British reformer
Mary Anne Estlin (31 July 1820–14 November 1902) was a British abolitionist and leading figure in anti-slavery and anti-prostitution campaigns in Britain.
Life
Mary Anne Estlin was the daughter of John Bishop Estlin, a leading ophthalmologist in Bristol and his wife Margaret née Bagehot. Her mother died when she was a small child, and she took her father's religion as well as his opposition to slavery. Estlin lived in the family home and never married.[1]
In 1832 she followed her father to the West Indies where she saw the colonial slave system.[1]
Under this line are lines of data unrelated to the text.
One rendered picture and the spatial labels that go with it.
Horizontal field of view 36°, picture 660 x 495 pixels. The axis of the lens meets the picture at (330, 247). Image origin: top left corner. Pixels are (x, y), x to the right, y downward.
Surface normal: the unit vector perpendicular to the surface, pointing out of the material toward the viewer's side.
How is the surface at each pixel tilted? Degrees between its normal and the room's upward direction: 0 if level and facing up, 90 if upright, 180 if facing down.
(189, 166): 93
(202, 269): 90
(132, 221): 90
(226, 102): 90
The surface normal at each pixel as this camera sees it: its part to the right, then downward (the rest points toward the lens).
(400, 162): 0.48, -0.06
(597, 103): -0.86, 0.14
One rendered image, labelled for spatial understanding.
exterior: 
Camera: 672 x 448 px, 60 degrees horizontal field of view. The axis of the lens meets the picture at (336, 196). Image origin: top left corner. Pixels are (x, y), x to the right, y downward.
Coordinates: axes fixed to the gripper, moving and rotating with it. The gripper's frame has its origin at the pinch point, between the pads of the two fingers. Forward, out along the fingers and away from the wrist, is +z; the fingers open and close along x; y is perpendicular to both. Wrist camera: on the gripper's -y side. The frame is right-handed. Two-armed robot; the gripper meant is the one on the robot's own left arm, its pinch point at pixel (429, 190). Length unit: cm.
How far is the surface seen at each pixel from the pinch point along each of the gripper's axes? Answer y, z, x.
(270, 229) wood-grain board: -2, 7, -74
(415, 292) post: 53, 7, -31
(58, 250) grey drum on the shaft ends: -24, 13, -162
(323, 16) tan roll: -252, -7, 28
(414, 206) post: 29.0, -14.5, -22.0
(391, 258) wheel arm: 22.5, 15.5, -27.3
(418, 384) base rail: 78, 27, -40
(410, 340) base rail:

From 1851 she led the Bristol and Clifton Ladies Anti-Slavery Society. She and Eliza Wigham were active in the campaign in England and in 1863 they both served on Clementia Taylor's Ladies' London Emancipation Society.[2]
In 1854 Parker Pillsbury came to Britain to discuss the differing politics of the American and British abolitionists. Estlin and her father became involved in Pillsbury's problematic correspondence with the British activist Louis Chamerovzow, the secretary of the British and Foreign Anti-Slavery Society. Estlin arranged for the letters to be made public.[3]
In 1867 she helped establish the Bristol Women's Suffrage Society in which she acted as a treasurer.[1]
In 1868 she travelled to America, where she met other leading activists including Lucretia Mott and Susan B. Anthony.[2]
During 1870-1886 she was a member of the executive committee of the Ladies’ National Association. This organization co-ordinated the feminist campaign for the repeal of the Contagious Diseases Acts.[1]
There was a schism within the abolitionists between the radical views of William Lloyd Garrison and the more conservative position of the British and Foreign Anti-Slavery Society, who was content to see a gradual end to slavery. Eliza Wigham and Jane Smeal of the Edinburgh Ladies' Emancipation Society supported Estlin's initiative to find common ground between the Garrisonians and the BFASS.[4]
Mary Anne Estelin died aged 82 on 14 November 1902 in her residence, 36 Upper Belgrave Road, Clifton, Bristol.[1]